Thioether sulfur oxygenation from O-2 or H2O2 reactivity of copper complexes with tridentate N2Sthioether ligands

Abstract

To model thioether-copper coordination chemistry including oxidative reactivity, such as occurs in the copper monooxygenases peptidylglycine alpha-hydroxylating monooxygenase (PHM) and dopamine beta-hydroxylase (D beta H), we have synthesized new tridentate N2S ligands L-SEP and L-SBz [L-SEP = methyl(2-phenethylsulfanylpropyl)(2-pyridin-2-ylethyl) amine; LSBz) (2-benzylsulfanylpropyl)methyl(2-pyridin-2-ylethyl)amine)]. Both copper(I) and copper(II) complexes have been prepared, and their respective O-2 and H2O2 chemistry has been studied. Under mild conditions, oxygenation of [(L-SEP) Cu-I](+) (1a) and [(L-SBz)Cu-I](+) (2a) leads to ligand sulfoxidation, thus exhibiting copper monooxygenase activity.

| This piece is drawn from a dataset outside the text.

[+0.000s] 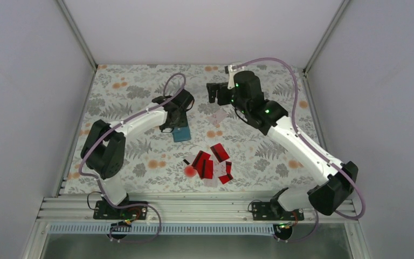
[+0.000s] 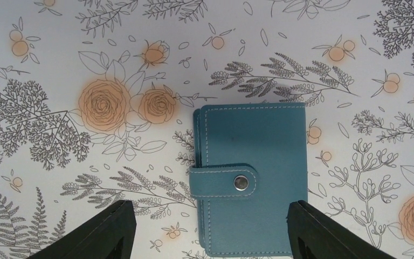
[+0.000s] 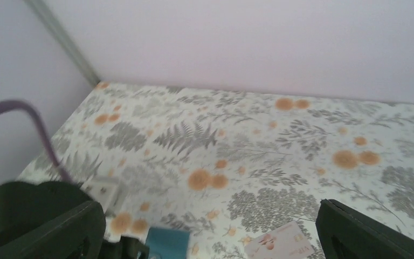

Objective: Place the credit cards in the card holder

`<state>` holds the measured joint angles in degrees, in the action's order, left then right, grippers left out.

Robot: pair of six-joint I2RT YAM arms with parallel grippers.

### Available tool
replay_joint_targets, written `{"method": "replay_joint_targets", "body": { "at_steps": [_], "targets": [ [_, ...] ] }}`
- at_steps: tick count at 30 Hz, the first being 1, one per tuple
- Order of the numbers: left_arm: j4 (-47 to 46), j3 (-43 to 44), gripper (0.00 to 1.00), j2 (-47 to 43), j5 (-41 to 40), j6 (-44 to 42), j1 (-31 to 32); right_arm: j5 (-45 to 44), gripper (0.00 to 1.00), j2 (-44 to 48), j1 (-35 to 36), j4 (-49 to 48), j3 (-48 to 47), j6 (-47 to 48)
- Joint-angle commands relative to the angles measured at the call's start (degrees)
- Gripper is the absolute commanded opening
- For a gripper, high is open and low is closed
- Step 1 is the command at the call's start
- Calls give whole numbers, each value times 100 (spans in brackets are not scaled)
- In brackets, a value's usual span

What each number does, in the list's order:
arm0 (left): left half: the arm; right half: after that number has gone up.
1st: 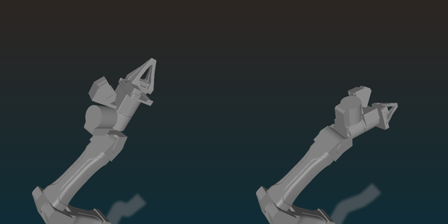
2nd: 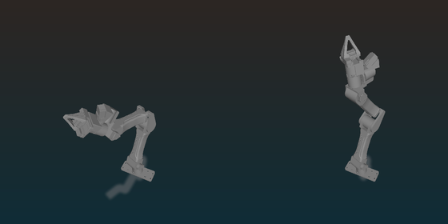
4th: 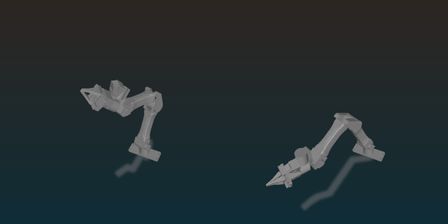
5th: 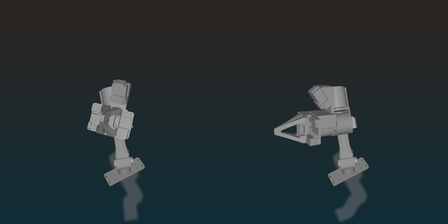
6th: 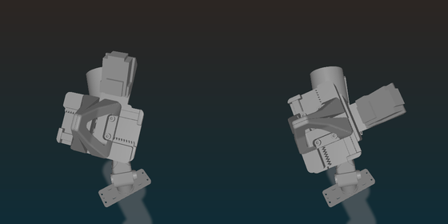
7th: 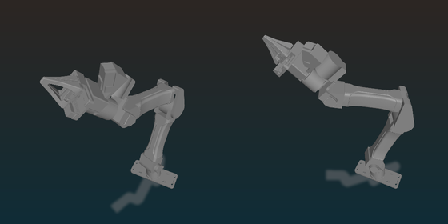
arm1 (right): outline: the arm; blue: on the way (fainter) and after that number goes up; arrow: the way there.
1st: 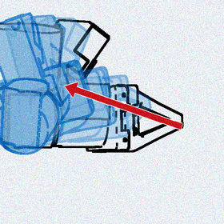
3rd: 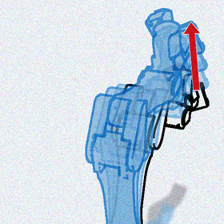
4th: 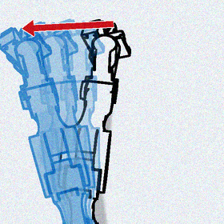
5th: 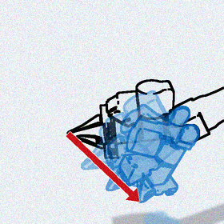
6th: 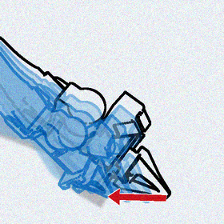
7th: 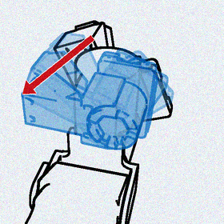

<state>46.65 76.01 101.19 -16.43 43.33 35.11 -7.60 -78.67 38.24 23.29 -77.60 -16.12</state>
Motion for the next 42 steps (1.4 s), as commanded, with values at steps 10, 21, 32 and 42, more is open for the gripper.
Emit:
{"method": "replay_joint_targets", "body": {
  "at_steps": [10, 21, 32, 42],
  "targets": [
    [280, 798, 57, 1172, -99, 48, 101, -264, 99, -321, -295, 569, 421, -931],
    [200, 835, 50, 1455, 111, -204, 83, -115, 99, -245, -304, 669, 754, -1077],
    [217, 506, 43, 1349, 108, -207, 74, -82, 99, -435, -306, 746, 588, -1117],
    [-137, 102, 36, 1327, 302, -325, 53, 143, 99, -633, -308, 784, 480, -1124]
  ]
}}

A copper(II) complex of this sulfoxide ligand product, [(L-SOEP)Cu-II(CH3OH)(OClO3)(2)], has been structurally characterized, demonstrating Cu-O-sulfoxide ligation. The X-ray structure of [(L-SEP)Cu-II(H2O)(OClO3)](+) (1b) and its solution UV-visible spectral properties [S-Cu-II LMCT band at 365 nm (MeCN solvent); epsilon = 4285 M-1 cm(-1)] indicate the thioether sulfur atom is bound to the cupric ion in both the solid (Cu-II-S distance: 2.31 angstrom) and solution states. Reaction of 1b with H2O2 leads to sulfonation via the sulfoxide; excess hydrogen peroxide gives mostly sulfone product. These results may provide some insight into recent reports concerning protein methionine oxidation, showing the potential importance of copper-mediated oxidation processes in certain biological settings.